Eat your fats: the skinny on the new pyramid
New Connexion, October 2006
The new food pyramid is radically different from the old pyramids, but one troubling dietary restriction still remains: cut the fat from your diet. Government agencies still believe that fats are unhealthy and recommend the minutest amount in the diet, in spite of the wealth of scientific information on the benefits of dietary fat.
The new pyramid, adopted in April 2005, uses color coded vertical stripes which represent the different food groups and their base width shows their relative proportion or percentage in the diet. MyPyramid, a new web tool at www.mypyramid.gov, helps people to figure out what and how much to eat.
The unique feature of MyPyramid is that you can input your age, sex and activity level and it will calculate the amount of each food group you should eat daily. Most recommendations offer sound advice, such as eating whole grains and varying your vegetables.
Where MyPyramid falls down is the restriction on fat in your diet.
Fat is both an insulator and a very efficient storage of energy.
Historically, fat was valued (and in primitive tribes still is) because fat consumption aids in brain growth and surviving the hardships of winter. Fats give food flavor and give us satiety, a sense of satisfaction and fullness. Without fat to flavor the food, manufacturers have used sugar to compensate. Now because of the growing awareness of the detrimental consequences of high sugar consumption, manufacturers have resorted to using substitutes such as aspartame, which breaks down into toxic compounds in the body.
Fats are absolutely necessary for almost every structure and function in the body. Every single cell wall consists of a lipid (fat) membrane, responsible for cellular exchange of nutrients and waste products. Brain tissue, the nervous system and bone marrow are primarily made out of fatty tissue, and are dependent on fats to build and repair them.
Historically, we consumed animal fats high in omega 3 essential fats. Essential means it has to be obtained from the diet, we can’t manufacture it in our bodies. Omega 3 fatty acids are formed from sunshine by grasses, algae and plankton, which are subsequently eaten by grazing animals, poultry and fish, and passed on to us when we eat them. Since we feed our livestock corn and manufactured meals, they lack this essential ingredient and so do we.

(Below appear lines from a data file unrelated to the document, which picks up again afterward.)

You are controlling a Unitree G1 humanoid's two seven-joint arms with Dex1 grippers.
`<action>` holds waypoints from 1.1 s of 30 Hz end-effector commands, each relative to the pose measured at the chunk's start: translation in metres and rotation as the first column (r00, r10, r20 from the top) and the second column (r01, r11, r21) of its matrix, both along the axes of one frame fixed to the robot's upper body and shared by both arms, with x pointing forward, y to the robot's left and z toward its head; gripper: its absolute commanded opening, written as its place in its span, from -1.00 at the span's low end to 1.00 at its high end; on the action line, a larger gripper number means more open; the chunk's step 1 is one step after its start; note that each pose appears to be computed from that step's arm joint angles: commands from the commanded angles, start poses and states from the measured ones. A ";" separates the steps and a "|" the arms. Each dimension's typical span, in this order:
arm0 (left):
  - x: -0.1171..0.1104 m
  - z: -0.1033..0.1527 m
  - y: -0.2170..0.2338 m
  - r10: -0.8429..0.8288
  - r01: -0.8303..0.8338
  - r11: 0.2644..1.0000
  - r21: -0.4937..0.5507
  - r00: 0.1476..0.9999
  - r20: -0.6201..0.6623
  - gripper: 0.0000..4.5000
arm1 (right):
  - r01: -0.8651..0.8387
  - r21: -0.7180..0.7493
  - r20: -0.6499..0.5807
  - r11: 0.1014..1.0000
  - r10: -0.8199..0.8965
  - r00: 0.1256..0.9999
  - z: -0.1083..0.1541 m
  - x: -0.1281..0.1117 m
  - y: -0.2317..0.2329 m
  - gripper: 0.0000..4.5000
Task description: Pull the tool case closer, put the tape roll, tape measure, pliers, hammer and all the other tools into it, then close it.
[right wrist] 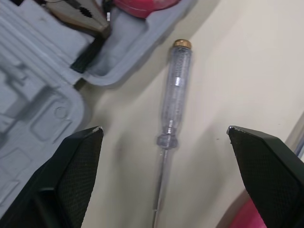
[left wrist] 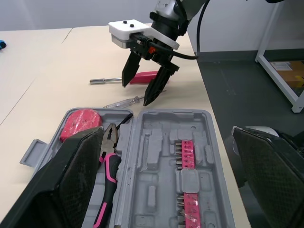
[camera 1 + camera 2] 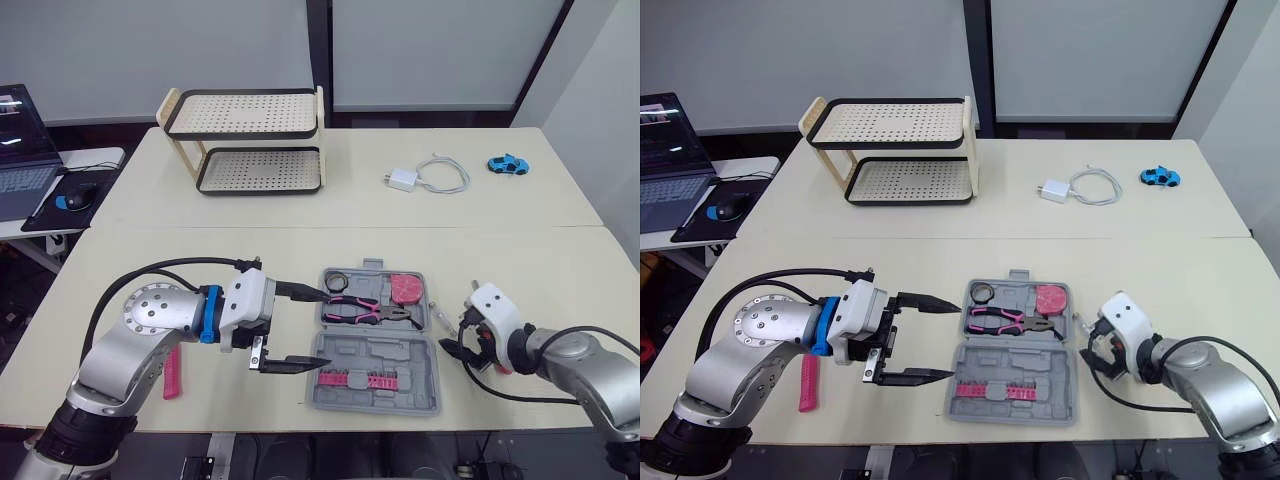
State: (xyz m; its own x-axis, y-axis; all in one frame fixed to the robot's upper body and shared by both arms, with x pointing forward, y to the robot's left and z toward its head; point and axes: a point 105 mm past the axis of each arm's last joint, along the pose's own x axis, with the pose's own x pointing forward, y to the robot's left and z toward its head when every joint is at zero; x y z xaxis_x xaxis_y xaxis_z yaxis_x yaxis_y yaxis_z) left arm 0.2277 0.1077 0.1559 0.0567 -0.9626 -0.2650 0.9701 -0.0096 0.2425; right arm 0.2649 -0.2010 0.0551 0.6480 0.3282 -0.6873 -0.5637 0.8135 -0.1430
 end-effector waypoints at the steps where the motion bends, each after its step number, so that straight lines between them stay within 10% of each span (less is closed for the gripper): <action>1: -0.004 0.005 -0.001 -0.023 0.023 1.000 -0.005 1.000 0.019 1.00 | -0.006 -0.008 0.032 1.000 0.006 0.999 0.000 0.004 0.002 0.99; 6: -0.004 0.005 -0.001 -0.025 0.025 1.000 -0.003 1.000 0.019 1.00 | -0.004 -0.017 0.025 1.000 0.005 1.000 -0.007 0.005 0.002 0.71; 17: -0.003 0.002 0.001 -0.013 0.013 1.000 0.003 1.000 0.022 1.00 | 0.038 -0.030 0.021 0.999 -0.037 0.999 -0.009 0.007 0.001 -0.93; 33: -0.001 -0.012 0.053 0.099 -0.096 0.985 0.141 0.995 -0.019 1.00 | -0.127 0.013 0.101 0.992 0.125 0.987 0.070 -0.011 0.029 -0.93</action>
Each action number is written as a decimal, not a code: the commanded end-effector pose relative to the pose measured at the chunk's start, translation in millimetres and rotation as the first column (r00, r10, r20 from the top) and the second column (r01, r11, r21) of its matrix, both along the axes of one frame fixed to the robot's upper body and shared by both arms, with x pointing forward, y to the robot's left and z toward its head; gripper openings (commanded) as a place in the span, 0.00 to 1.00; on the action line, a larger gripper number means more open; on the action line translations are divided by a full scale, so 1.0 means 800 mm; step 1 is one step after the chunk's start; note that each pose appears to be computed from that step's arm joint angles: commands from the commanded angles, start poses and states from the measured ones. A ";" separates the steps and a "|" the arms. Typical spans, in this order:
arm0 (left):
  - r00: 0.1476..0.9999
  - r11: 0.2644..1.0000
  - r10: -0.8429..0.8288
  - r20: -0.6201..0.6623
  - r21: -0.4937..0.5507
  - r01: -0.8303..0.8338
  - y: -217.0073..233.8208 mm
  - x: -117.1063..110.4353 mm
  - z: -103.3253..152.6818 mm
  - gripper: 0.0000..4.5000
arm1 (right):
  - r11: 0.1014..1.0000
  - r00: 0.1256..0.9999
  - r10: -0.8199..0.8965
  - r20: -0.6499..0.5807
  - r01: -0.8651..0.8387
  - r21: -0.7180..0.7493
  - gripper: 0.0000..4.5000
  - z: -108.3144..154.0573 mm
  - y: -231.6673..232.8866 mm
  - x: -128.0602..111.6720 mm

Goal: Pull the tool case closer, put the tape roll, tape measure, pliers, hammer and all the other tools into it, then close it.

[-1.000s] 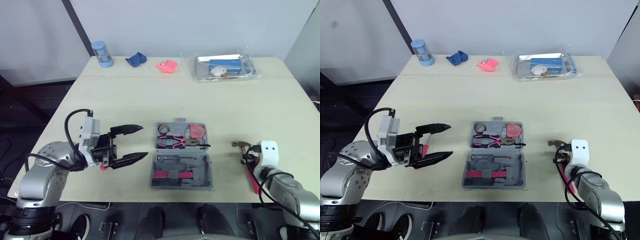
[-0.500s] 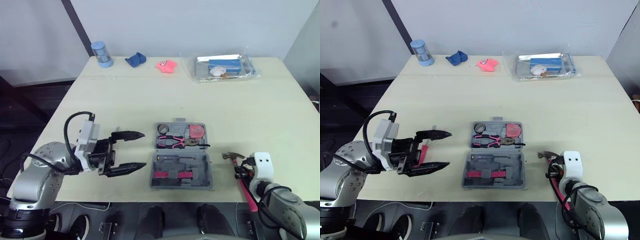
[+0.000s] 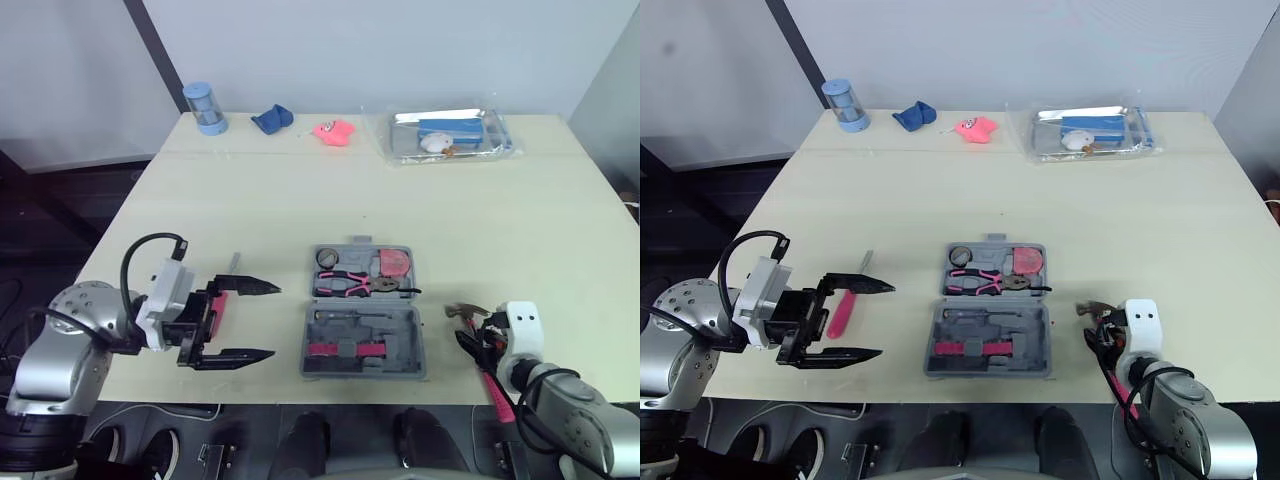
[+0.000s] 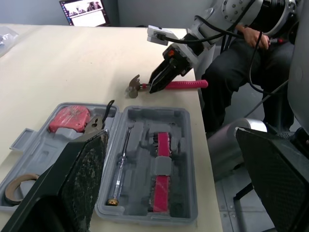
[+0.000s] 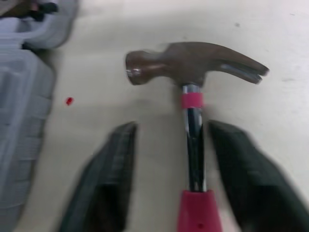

Are we overeating because our sense of satiety had been robbed by low and non-fat foods or because our bodies are desperately trying to collect enough fats for our needs?
For better health, supplement your diet with omega 3 fatty acids in the form of liquid flax oil or fish oil. I recommend alternating between the two, one bottle at a time, for better coverage of essential fat types.
Dr. Johanna Budwig, a German biochemist and seven times Nobel Prize nominee for her life work on fats, had found that mixing flax oil with sulphur-containing proteins (such as yogurt, cottage cheese, and onion and leek vegetables) changes the chemical properties of the oil. As the oil becomes water soluble, it can be carried in the blood stream where it attracts more oxygen for greater energy production.
This is especially beneficial for people with chronic diseases.
Have some flax or fish oil daily—add fruits (if using yogurt), or cucumber and seasoning, or make a spread. For weight loss, add coconut oil to your diet. I recommend Sally Fallon’s Nourishing Traditions for mouth-watering recipes to help you include the right fats in your diet.